Initiating secure peer-to-peer trades is a three-step process. The way this works is, first, the trade needs to be created, the respective items need to be held in escrow, and once both parties have checked the items, they can complete the trade.

Step 1: Create the trade request and confirm in 1st person's wallet.

mutation SendTradeRequest($initiatorId: Int!, $recipientId: Int!) {
  CreateEnjinRequest(identity_id: $initiatorId, type: CREATE_TRADE, create_trade_data: {asking_tokens: [{id: "XXXXXXXXXXXXXXXXX", value: 1}], offering_tokens: [{id: "XXXXXXXXXXXXXXXXX", value: 1}], second_party_identity_id: $recipientId}) {
    id
    encodedData
    state
  }
}

Use the id: "0" argument for Enjin Coin (ENJ).

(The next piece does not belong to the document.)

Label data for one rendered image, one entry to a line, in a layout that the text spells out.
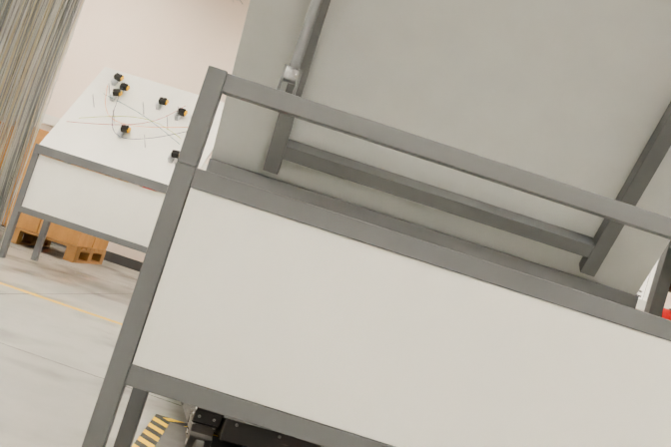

Step 2: Get the trade_id - param1.

query RetrieveTradeId($id: Int!) {
  EnjinTransactions(id: $id) {
    type
    transactionId
    events {
      param1
    }
  }
}

Step 3: Complete the trade request. Enter param1 as trade_id, 2nd persons identity_id and confirm in 2nd persons wallet.

mutation CompleteTradeRequest($id: Int!, $tradeId: String!) {
  CreateEnjinRequest(identity_id: $id, type: COMPLETE_TRADE, complete_trade_data: {trade_id: $tradeId}) {
    id
    transactionId
    encodedData
  }
}

Changing Asset Transfer Status

At times, you may want to change the transfer status of a token you have created to give it certain value, whether you want the token to be permanently transferable, temporary transferable or bound to an address.

Note: If you have set the token to be permanently transferable, you will not be able to alter that setting.

mutation ChangeAssetTransferableType($appId: Int!, $identityId: Int!, $tokenId: String!, $transferable: TokenTransferable!) {
  CreateEnjinRequest(appId: $appId, identityId: $identityId, type: SET_TRANSFERABLE, set_transferable_data: {token_id: $tokenId, transferable: $transferable}) {
    id
    encodedData
  }
}

Blockchain Explorer

Players are inherently interested in the blockchain data behind the assets they own.

If you would like to link your users to the EnjinX listing of a specific token, you can append the token ID to the end of the URL. This allows them to learn everything they can about their tokens.